Au fond, la série exprime bien souvent une forme de décadence à l’américaine, propre aux sociétés ultra-démocratiques et méritocratiques à l’américaine : j’accède à une fonction supérieur, mais je suis en incapacité de l’assumer car, aux USA, le pouvoir se fait dans la rue comme ne cesse de le rappeler très justement un Scorsese dans « Gangs of New York et « Les Infiltrés ».

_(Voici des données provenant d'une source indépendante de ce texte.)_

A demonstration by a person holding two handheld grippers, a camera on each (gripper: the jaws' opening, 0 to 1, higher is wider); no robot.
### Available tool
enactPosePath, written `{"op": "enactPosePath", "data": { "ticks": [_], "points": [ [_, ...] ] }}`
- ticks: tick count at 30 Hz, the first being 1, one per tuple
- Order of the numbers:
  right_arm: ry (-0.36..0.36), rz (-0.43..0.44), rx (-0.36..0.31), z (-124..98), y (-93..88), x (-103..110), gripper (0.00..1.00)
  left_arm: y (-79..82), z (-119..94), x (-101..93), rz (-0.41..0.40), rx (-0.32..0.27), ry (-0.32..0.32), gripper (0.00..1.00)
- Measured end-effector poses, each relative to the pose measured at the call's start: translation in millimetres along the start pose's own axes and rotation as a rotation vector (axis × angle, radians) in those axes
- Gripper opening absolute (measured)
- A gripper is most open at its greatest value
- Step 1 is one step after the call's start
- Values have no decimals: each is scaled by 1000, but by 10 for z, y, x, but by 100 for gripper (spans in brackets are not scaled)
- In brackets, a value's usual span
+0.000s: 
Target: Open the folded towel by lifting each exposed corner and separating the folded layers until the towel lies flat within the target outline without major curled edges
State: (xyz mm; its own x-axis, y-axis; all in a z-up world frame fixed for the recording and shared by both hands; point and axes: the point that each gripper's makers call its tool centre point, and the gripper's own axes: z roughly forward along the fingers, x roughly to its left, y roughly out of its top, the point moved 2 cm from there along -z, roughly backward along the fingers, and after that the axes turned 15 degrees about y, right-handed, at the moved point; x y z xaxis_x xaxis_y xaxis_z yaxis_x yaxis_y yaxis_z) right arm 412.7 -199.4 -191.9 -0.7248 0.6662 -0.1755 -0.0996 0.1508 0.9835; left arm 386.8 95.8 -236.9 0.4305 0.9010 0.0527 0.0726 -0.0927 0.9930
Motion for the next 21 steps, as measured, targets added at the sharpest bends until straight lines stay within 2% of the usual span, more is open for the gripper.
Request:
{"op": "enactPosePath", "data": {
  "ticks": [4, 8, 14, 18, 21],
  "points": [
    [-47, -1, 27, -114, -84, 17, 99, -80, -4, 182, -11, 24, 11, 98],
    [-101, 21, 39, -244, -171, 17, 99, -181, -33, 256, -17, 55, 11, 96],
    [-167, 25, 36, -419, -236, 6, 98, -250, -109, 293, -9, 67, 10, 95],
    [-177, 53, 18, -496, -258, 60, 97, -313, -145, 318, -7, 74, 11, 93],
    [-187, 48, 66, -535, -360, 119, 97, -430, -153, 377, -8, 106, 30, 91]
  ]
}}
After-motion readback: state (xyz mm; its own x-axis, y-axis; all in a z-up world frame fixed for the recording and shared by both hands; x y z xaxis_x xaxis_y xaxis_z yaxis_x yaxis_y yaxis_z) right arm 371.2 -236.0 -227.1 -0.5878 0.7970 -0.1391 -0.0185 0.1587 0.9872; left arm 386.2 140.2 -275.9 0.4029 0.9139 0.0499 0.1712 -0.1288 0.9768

L’Italo-Américain d’origine vivait bien dans une société où il pouvait exprimer son désir d’ascension par la violence et la séduction ; mais une fois arrivé-là, il vit dans une société qui, très naturellement, fait accéder de nouvelles élites au pouvoir, par exemple dans l’épisode des mafieux blacks dans la saison 1 qui, eux, viennent enfin d’accéder au pouvoir par une longue ascension et jouissent d’une vie de pacha et de fêtes, contrairement à la vie un peu minable de ces Italiens un peu décatis qui comptent peu de jeunes recrues fraîches dans leur rang. Ces vieux mafieux Italo-Américains sont par ailleurs proches de la vieillesse, un peu pachydermiques, un peu minables, multipliant les relations de famille conflictuelles ; l’épisode du cinéma, vrai pouvoir américain, où Christopher ne réussit pas à intégrer ce véritable pouvoir, et où les types se sont contentés de lui sucer la moelle.

Les Sopranos expriment cet état de quasi décadence permanente et extrêmement instable inhérent aux sociétés démocratiques : ces sociétés-là sont les plus violentes et les plus déstructurantes, bien plus que les sociétés hiérarchiques, car à chaque génération, elles exigent de nouvelles élites, venus de la plèbe ou d’ailleurs, qui expulseront de manière totalement iniques les générations précédentes. Chaque génération doit faire son beurre, chaque génération doit recommencer le boulot effectué par l’ancienne. C’est, en général, ce qu’exige les sociétés anglo-saxonnes, hyper durs.

Les mafieux Italo-Américains ne sont pas adaptés à ces sociétés anglo-saxonnes, ce sont des paysans d’origine, ils ne sont pas adaptés à cela, et vivent donc en parasites sur ces corps sociaux. A l’opposé, dans les Sopranos, il est frappant de voir que les WASP sont soit des flics bien dans leur peau, à l’aise et sûrs d’eux-mêmes ; soit des commerciaux, avocats ou hommes politiques talentueux et arrivés là par leur travail et qui se font raquetter par les parasites que sont ces mafieux.

Mais quelque chose nous dit que ces mafias américaines, de quelques origines qu’elles soient, l’Italienne étant la plus symboliquement intéressante, ne peuvent prospérer que sur un terrain déjà favorable : une société où l’argent, le sexe, l’amour du pouvoir sont encouragés de façon extrême dès l’origine. Une poursuite du bonheur, comme le dit la Constitution américaine, qui, si on la traduit, s’apparente moins au bonheur philosophique qu’au bonheur matérielle où l’ambition, l’amour de l’argent, le pouvoir et les relations d’entraide sont la clé et le moteur de la réussite.